The Road Ahead
It's not going to be that easy. Officials said the plan aims to help the Pentagon to close workforce development gaps and stay current on emerging technologies, such as artificial intelligence, secure software development. The impediment, of course, is private industry, which is pursuing the same people to do the same work at higher salaries with more perks.Commenting on the initiative, Patrick Johnson, director, Workforce Innovation Directorate (WID), said:"We are looking at every aspect of the cyber employee's lifecycle to ensure we are not only finding and hiring a diverse group of skilled cyber specialists but also developing the tools, resources, and partnerships required to continue to grow these individuals professionally."
Pentagon's Four Pillars
The Pentagon’s strategy uses four “human capital” pillars — Identification, Recruitment, Development and Retention — to identify and group cyber workforce challenges:- Identification. The processes of determining workforce needs or requirements and the potential or incumbent workforce to meet them.

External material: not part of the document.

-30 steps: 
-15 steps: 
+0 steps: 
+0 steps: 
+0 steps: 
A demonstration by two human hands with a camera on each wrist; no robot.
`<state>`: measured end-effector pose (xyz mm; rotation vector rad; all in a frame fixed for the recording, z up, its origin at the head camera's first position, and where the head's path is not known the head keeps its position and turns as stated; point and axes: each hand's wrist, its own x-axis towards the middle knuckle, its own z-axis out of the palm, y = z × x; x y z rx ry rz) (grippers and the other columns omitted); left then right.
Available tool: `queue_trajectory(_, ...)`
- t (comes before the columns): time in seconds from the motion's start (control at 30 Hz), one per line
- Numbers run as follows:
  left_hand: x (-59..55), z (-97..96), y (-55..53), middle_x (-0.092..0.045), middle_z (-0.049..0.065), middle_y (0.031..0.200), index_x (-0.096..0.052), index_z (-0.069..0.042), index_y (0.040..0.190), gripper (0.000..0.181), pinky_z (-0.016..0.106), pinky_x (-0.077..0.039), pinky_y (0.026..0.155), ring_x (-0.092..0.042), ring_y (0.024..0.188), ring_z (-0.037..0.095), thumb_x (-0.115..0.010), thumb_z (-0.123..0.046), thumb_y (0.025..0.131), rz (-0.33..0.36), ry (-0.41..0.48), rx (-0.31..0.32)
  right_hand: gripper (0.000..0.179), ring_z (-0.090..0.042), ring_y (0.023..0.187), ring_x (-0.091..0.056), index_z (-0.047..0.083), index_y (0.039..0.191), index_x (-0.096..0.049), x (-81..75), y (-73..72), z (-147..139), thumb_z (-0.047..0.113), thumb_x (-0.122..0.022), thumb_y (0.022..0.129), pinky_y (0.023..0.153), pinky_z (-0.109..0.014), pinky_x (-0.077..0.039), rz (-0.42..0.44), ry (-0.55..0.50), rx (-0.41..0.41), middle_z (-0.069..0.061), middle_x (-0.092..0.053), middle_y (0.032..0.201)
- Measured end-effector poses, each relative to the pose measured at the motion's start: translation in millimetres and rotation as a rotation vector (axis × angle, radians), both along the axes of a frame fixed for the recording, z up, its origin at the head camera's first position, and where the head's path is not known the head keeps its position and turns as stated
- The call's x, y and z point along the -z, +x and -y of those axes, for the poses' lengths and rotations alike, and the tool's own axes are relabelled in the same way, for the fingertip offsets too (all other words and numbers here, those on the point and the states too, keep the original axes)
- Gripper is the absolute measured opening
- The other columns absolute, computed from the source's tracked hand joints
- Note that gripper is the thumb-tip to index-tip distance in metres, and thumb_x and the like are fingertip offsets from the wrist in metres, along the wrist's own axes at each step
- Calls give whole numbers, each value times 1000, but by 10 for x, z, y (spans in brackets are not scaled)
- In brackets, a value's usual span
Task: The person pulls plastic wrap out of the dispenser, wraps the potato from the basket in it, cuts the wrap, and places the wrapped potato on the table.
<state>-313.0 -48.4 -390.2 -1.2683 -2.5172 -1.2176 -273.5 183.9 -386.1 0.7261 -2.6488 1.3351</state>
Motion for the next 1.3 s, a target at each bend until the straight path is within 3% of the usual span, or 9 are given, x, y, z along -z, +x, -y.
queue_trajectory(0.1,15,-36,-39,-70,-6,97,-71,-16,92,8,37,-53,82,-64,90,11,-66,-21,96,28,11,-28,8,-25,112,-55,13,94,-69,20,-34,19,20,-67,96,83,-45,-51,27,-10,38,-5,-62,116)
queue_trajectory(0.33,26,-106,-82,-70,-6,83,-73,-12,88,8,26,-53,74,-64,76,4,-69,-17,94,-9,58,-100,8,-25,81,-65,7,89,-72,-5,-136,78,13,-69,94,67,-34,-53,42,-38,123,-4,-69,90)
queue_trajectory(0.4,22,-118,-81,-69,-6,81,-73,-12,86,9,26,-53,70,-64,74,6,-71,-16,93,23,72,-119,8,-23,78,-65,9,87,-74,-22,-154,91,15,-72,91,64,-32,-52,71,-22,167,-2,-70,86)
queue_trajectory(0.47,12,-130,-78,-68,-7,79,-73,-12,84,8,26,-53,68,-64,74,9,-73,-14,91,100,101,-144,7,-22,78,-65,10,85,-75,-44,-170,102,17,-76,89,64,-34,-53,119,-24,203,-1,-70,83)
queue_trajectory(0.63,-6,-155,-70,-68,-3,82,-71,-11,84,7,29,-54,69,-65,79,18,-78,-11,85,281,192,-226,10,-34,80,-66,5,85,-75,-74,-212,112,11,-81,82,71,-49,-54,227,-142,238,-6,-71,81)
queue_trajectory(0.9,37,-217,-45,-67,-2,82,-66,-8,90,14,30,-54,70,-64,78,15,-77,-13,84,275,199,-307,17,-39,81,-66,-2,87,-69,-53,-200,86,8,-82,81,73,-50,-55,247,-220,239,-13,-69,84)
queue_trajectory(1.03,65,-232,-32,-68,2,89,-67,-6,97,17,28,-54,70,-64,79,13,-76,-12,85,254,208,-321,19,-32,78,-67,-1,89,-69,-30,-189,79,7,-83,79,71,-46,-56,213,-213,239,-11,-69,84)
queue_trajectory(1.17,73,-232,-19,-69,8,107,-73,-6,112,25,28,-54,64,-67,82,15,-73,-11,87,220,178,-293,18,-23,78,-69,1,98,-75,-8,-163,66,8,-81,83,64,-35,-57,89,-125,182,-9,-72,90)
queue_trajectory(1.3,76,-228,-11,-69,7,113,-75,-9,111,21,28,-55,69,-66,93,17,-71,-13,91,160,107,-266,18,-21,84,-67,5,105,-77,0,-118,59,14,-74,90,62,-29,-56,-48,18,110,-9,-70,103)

- Recruitment. Identifying and attracting the talent needed to meet mission requirements and the process of evaluating the effectiveness of recruiting efforts.

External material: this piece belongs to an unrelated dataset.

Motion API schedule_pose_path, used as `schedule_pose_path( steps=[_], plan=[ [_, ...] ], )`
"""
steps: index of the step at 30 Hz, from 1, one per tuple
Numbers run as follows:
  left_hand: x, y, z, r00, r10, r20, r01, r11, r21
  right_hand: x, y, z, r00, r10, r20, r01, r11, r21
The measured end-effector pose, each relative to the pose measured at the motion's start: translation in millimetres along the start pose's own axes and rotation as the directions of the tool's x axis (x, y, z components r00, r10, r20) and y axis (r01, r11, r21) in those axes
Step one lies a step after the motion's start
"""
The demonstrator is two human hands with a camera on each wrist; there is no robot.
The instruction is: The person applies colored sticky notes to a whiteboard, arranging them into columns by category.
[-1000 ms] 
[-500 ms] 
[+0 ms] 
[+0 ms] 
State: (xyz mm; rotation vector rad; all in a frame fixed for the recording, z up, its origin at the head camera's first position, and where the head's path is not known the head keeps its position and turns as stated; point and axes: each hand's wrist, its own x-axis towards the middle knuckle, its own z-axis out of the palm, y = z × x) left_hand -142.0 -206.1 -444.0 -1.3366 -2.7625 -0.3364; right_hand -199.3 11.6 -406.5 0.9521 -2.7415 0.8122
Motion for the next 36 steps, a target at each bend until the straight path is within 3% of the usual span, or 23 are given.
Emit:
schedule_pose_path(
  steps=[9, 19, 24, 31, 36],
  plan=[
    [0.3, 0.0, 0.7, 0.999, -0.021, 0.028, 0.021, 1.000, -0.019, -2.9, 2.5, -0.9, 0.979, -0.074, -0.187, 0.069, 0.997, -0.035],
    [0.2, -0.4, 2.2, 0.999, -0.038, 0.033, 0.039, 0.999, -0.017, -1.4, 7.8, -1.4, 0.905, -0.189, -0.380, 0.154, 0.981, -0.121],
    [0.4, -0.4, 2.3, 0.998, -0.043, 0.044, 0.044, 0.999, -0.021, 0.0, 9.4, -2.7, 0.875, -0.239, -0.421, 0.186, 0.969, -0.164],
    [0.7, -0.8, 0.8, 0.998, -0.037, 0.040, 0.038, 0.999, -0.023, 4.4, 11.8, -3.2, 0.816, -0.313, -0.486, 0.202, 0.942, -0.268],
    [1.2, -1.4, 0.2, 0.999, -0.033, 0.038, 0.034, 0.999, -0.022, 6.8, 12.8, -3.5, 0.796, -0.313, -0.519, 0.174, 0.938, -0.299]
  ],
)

- Development. Understanding individual and team performance requirements and providing the necessary opportunities and resources to satisfy those performance requirements.
- Retention. The incentive programs the DoD employs to retain talent and the process of evaluating the effectiveness of the incentive programs.
- Goal 1. Execute consistent capability assessment and analysis processes to stay ahead of force needs.
- Goal 2. Establish an enterprise-wide talent management program to better align force capabilities with current and future requirements.
- Goal 3. Facilitate a cultural shift to optimize Department-wide personnel management activities.
- Goal 4. Foster collaboration and partnerships to enhance capability development, operational effectiveness, and career broadening experiences.
“There has to be a cultural shift in the department in how we acquire talent and how we manage it,” said Johnson. “We do a very good job on the military side, but on the civilian side, we have to fundamentally change how we manage that talent and look at it from an enterprise. The foundation for that is being able to identify that workforce.”